見てみぬ振りをさせられる言い表し難い、違和感や絶望感。

ということは、現代社会のフツーの人々には合っていて、違和感の無い作品???

磯崎氏のほかの作品を読んでみないと、作者の意図もよく分からない。

そうか、映画にもなった「蛇にピアス」という同じように芥川賞受賞作品もあったなあ。
映画なんざー絶対見たくない。 おぞましい。

文学は例え100年経っても、後世の人が読んでも崇高とまでは行かなくとも、心に人生の示唆を与えるような作品が望ましいと思うのだけど、時代の趨勢なのかなあ。 
疑問が尽きない受賞作でした。

2009年9月7日月曜日

イチローはすごい!

マリナーズのイチロー(35)が、大記録を達成した。
6日のアスレチック戦、1回の第1打席で2塁打を放ち、大リーグ通算2000安打を達成した。
史上259人目。9年連続200安打も目前のあと5本だ。今週中には、達成するだろう。
 
イチローがスゴイのはこの4月にも、張本勲(東映)が持っていた最多安打数記録3085本を、日米通算で
上回り、通算3278安打となった。

どうみても屈強な体躯には見えない。むしろ華奢な感じすらする。
それが、リーグトップの打率で、右に左にといとも簡単にヒットを放っているように見える。
そこがスゴイ。

言ってることも、ときどき彼じゃなかったら、傲慢で鼻持ちなら無いこともあるが、実力に勝るものはないので聞く側を、納得させてしまう。

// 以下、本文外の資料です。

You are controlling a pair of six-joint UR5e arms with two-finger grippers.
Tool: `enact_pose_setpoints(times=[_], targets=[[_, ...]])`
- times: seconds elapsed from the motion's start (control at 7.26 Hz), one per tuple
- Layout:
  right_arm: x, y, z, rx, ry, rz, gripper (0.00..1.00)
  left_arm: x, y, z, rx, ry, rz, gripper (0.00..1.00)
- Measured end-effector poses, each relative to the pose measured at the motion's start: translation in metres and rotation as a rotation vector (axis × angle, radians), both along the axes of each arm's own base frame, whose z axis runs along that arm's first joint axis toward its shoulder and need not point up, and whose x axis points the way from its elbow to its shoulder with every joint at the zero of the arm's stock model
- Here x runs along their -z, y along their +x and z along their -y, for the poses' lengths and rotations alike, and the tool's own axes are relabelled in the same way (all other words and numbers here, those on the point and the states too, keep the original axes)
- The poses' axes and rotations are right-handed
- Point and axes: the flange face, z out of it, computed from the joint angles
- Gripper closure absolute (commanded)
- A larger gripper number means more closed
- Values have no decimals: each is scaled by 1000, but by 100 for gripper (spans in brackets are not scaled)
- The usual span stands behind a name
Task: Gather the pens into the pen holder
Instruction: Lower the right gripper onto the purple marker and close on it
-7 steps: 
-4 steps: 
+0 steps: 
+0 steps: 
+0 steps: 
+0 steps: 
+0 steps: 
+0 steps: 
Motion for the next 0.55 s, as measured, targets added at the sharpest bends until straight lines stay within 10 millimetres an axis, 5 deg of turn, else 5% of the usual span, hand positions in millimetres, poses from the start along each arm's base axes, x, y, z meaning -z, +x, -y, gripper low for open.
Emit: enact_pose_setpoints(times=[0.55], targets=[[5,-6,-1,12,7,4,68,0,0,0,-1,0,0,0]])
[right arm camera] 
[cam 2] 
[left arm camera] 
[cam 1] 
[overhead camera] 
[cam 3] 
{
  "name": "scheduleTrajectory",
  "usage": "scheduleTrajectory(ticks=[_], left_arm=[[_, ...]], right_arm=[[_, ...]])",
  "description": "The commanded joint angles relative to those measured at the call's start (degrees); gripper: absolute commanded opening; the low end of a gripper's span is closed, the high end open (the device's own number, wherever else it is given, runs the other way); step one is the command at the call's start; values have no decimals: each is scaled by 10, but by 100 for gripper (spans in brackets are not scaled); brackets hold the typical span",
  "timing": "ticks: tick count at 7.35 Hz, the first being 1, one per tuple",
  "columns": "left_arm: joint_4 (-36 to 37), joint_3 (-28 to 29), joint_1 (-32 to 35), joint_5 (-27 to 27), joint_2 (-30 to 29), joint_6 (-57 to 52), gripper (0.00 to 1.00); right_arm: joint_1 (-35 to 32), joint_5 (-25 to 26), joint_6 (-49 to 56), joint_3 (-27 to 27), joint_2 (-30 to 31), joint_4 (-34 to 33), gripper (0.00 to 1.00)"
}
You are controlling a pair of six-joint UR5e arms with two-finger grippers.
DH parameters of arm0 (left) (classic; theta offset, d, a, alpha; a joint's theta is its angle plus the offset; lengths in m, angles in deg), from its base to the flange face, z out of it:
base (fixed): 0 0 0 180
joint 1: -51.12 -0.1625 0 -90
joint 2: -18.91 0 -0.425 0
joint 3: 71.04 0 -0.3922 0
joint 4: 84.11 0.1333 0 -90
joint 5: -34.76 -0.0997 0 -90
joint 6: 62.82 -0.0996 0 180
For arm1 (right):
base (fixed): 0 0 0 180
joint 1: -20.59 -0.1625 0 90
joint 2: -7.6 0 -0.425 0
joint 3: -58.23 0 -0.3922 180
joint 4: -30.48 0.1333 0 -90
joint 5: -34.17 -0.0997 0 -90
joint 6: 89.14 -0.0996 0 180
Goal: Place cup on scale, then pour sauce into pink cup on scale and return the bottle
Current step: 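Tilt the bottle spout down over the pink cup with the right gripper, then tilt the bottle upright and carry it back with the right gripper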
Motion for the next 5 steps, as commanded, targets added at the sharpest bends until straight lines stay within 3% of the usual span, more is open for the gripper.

真摯に自己分析し、たゆまぬ努力と自己管理が皆を納得させるのだろう。
サッカーの中田と通じるものがある。

これからも地球の裏側の日本のファンは、イチローの活躍と記録から目が離せない。
おめでとうイチロー、更なる活躍を期待してます。

ゴルフの石川遼君
こちらも目が離せない。いや目を見張る活躍だ。
6日のフジサンケイ・クラシックで、今季3勝目の優勝で、通算5勝。賞金ランクもトップに躍り出た。

ほんの2年前には「はにかみ王子」なんて言われていたのにね。
今では、はにかみどころか17歳にしてあのインタビュー時の、謙虚な発言と冷静な自己分析、次への課題や闘志、すべて隙のないしっかりとしたコメント。こんな17歳がいることが素晴らしい。

さわやかな秋の初めに、スポーツは気持ちのいい話題を運んでくれた。